75 years’ jail for convicted killers

The ten — Allan Henry, Norbert Williams, Dexter Lendore, Deshan Rampharry, Evans Xavier, Victor Baptiste, Deolal Sukhram, Frazal Amin Khan, Girijadat Siewpersaud and Michael Bullock — were all convicted of murder on varying dates between 1988 to 1993.

The appeal of six of the ten — in which they challenged the constitutional validity of their substituted sentences imposed on them -was used as a test case heard by the Judicial Committee of the Privy Council, which delivered its ruling on Monday.

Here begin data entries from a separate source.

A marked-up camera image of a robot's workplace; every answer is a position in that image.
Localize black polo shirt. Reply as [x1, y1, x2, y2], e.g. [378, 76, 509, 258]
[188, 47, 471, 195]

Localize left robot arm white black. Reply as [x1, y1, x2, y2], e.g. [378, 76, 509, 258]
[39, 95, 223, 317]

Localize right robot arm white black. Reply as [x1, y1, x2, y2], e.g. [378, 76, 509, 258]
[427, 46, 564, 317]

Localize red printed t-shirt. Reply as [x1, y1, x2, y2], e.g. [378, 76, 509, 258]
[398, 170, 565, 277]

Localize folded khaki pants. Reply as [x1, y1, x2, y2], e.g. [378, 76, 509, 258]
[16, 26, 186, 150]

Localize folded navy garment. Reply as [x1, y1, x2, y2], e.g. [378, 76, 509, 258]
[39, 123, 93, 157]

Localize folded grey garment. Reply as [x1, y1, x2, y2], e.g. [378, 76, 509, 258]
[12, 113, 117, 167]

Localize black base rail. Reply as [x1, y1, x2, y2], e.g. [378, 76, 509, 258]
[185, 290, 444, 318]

The inmates’ death sentences were commuted in adherence to the 1994 Jamaican death penalty case of Pratt and Morgan, where the Judicial Committee of the Privy Council ruled that executing convicted killers five years or more after their conviction, was cruel and unusual punishment.

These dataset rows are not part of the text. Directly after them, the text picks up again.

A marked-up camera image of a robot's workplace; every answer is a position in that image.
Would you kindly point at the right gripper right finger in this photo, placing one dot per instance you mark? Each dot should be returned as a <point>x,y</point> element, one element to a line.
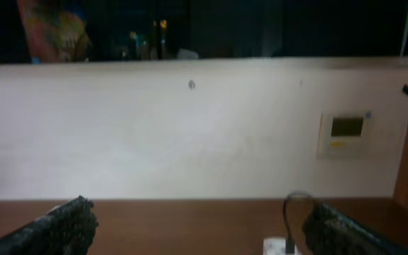
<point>330,232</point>

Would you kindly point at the white wall control panel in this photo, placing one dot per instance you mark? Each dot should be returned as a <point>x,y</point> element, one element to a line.
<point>344,135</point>

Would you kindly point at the white USB charger plug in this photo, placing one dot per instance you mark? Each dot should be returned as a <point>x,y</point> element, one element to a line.
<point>277,246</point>

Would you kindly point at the colourful object behind window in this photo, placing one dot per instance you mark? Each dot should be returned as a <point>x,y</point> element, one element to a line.
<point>55,30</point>

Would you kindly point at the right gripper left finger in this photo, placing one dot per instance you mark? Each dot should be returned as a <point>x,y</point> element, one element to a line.
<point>67,229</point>

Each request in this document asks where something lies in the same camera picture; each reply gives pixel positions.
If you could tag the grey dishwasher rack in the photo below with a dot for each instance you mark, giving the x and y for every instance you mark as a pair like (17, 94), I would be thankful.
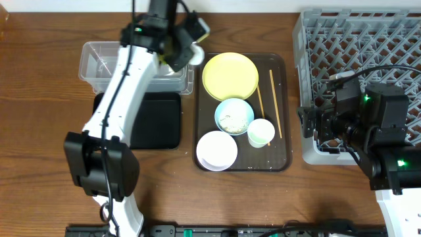
(326, 42)

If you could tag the white napkin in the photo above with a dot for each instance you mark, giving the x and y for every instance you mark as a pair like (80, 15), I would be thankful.
(198, 55)

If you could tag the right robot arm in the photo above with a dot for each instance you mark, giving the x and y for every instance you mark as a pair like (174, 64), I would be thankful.
(371, 124)

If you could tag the wooden chopstick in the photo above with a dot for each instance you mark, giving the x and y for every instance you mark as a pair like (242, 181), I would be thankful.
(275, 103)
(265, 126)

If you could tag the left wooden chopstick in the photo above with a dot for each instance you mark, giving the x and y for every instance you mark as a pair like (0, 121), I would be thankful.
(265, 126)

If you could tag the right wooden chopstick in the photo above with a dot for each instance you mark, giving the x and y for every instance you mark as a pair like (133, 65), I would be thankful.
(275, 103)

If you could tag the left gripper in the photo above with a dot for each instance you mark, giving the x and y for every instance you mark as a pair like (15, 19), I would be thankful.
(179, 57)

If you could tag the clear plastic bin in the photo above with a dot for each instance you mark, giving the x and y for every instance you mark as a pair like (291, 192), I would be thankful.
(98, 62)

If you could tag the pale green cup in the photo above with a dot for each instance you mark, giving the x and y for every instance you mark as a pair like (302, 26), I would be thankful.
(260, 132)

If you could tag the yellow plate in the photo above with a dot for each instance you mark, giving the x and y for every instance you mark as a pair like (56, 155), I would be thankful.
(230, 75)

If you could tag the black plastic tray bin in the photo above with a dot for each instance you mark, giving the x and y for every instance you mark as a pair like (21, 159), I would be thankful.
(158, 122)

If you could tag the light blue bowl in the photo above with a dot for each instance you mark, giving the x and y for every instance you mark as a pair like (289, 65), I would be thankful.
(233, 116)

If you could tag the dark brown serving tray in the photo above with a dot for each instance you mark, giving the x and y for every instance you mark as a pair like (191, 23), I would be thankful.
(274, 158)

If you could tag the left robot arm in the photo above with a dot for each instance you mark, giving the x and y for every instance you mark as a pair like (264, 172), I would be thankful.
(99, 157)

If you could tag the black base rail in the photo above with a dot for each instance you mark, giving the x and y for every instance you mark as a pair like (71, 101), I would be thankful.
(176, 231)

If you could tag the white bowl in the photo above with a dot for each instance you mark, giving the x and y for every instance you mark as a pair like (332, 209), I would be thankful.
(216, 151)

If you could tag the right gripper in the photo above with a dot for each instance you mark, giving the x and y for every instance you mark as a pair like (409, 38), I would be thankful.
(307, 122)

The inmates’ death sentences were commuted in adherence to the 1994 Jamaican death penalty case of Pratt and Morgan, where the Judicial Committee of the Privy Council ruled that executing convicted killers five years or more after their conviction, was cruel and unusual punishment.

The six received sentences of natural life or 75 years’ imprisonment and challenged these decisions in a constitutional claim which was dismissed by then High Court judge Justice Peter Rajkumar who did not agree their commuted sentences were illegal and held that quashing the commutations would have a ripple effect of reinstating their original death sentences.

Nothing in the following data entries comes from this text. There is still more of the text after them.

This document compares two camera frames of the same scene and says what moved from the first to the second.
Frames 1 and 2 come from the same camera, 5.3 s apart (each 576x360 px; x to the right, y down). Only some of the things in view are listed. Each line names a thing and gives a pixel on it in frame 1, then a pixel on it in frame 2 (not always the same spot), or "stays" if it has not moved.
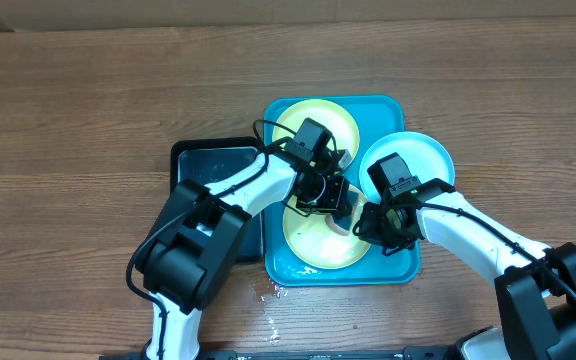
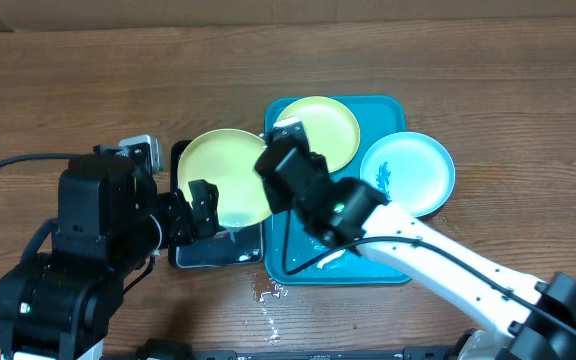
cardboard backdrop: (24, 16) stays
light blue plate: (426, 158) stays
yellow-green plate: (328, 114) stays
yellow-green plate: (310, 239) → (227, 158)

They appealed Justice Rajkumar’s decision and in a 68-page ruling, appellate court — comprising Justices of Appeal Peter Jamadar, Rajendra Narine and Mark Mohammed - disagreed with several of their contentions, but found that the trial judge erred in his finding that the law at the time of their commutations did not require they be given an opportunity to make representations to the Advisory Committee.

“As such the procedure adopted for the commutation of the appellants’ respective death sentences was in contravention of their right to the protection of the law,” the appellate judges ruled, although they held that the actual commutations by the President were legal and within his Constitutional remit.

According to Justice Mohammed, who delivered the ruling, it was held that the two forms of punishment prescribed by the President had a prospect of ending due to the operation of the prison rules and that, ‘persons sentenced to imprisonment for the rest of their natural lives retain the right to petition the advisory committee for mercy.’ In their ruling, Lords Mance, Kerr, Sumption, Reed and Hughes held that there was no general rule that all reviews must be judicial in response to complaints by the men’s attorneys that the review process was flawed because it was administered by the executive rather than by judicial process.

The men had also argued that the substituted sentenced imposed incarceration without any prospect of ever being released.

But the Law Lords held that there were principles set out in case law for a system of review and pointed out that the Trinidad and Tobago Prison Rules ordain regular reviews of life sentences and 75- year prison terms.

They also noted that a prison was entitled to petition the President for clemency. “The mere fact that the substituted sentences were imposed on groups of prisoners without consideration of their individual circumstances does not by itself mean they are cruel and unusual punishment.

Sentencing by a court is an individual exercise, but the President is exercising a separate power of dispensation. Nor would it follow, even if he were exercising a sentencing function, that to impose the same sentence in multiple cases would necessarily render those sentences cruel and unusual,” the Law Lords held.